### Activity
Show, from the entries below, every line in which "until" appears.

[Source data]
--------------------

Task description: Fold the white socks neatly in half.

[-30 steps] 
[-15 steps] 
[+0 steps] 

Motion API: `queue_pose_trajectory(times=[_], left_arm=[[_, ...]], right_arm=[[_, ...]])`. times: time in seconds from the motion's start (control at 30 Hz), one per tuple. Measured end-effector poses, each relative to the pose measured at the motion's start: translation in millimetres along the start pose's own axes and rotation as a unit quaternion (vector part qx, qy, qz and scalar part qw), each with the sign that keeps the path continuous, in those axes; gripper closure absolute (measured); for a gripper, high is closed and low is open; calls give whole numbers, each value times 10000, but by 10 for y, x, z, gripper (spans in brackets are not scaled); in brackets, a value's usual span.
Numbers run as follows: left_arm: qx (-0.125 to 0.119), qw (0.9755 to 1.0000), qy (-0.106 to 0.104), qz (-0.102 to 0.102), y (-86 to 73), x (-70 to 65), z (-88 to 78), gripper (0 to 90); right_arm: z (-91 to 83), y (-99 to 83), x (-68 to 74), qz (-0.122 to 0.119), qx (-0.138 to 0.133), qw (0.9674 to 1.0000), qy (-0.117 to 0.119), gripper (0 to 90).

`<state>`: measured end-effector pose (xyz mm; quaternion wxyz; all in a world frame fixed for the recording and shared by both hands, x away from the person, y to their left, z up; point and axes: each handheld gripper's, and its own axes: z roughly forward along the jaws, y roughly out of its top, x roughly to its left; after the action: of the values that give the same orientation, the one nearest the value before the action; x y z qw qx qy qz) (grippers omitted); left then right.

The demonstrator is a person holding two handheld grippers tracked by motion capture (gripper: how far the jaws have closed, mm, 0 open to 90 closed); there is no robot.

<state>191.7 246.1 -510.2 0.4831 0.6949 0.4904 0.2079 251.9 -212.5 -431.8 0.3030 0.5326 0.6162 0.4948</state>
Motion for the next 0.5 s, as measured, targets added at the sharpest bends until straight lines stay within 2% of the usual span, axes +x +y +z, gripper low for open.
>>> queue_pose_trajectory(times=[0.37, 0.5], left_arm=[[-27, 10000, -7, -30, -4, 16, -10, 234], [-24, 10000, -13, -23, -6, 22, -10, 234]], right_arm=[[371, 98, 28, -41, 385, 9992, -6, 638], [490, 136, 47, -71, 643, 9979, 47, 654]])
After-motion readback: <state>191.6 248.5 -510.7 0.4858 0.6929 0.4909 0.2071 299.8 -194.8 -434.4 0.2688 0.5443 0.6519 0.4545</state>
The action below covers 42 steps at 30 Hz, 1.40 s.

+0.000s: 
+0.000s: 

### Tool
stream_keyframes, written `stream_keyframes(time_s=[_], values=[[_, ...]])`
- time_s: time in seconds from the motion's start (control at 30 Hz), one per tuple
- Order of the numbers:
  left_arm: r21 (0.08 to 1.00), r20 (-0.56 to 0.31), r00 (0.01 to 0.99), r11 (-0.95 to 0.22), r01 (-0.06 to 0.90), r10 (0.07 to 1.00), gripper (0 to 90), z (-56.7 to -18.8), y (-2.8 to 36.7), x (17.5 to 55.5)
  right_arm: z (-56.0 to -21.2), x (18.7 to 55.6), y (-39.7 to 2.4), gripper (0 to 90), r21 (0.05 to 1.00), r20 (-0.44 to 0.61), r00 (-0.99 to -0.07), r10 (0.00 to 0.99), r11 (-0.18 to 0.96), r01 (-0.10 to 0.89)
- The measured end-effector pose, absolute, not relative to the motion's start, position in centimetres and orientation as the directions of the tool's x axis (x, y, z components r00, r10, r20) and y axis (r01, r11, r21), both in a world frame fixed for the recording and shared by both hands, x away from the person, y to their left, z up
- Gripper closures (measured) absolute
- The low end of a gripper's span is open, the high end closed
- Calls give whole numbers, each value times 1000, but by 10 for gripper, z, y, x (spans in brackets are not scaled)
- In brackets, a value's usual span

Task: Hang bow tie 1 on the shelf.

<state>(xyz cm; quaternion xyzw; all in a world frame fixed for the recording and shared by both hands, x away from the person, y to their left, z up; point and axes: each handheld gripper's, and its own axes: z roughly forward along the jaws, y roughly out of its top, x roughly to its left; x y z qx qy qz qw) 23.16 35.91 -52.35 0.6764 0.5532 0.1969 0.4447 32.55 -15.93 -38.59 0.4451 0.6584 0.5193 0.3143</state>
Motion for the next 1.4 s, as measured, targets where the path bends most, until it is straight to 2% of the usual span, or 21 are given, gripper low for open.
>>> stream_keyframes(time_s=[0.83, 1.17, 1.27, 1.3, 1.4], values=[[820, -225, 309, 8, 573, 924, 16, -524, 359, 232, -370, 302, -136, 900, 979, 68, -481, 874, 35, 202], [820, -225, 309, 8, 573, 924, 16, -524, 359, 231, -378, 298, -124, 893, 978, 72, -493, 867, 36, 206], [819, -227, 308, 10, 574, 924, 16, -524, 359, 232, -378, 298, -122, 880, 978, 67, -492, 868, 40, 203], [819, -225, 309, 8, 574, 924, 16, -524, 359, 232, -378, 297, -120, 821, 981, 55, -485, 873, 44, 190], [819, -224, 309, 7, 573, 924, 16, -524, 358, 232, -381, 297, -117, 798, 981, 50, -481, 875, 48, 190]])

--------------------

### Completed task
Motion for the next 0.5 s, as measured, targets added at the sharpest bends until straight lines stay within 2% of the usual span, axes +x +y +z, gripper low for open.
Motion for the next 1.4 s, as measured, targets where the path bends most, until it is straight to 2% of the usual span, or 21 are given, gripper low for open.

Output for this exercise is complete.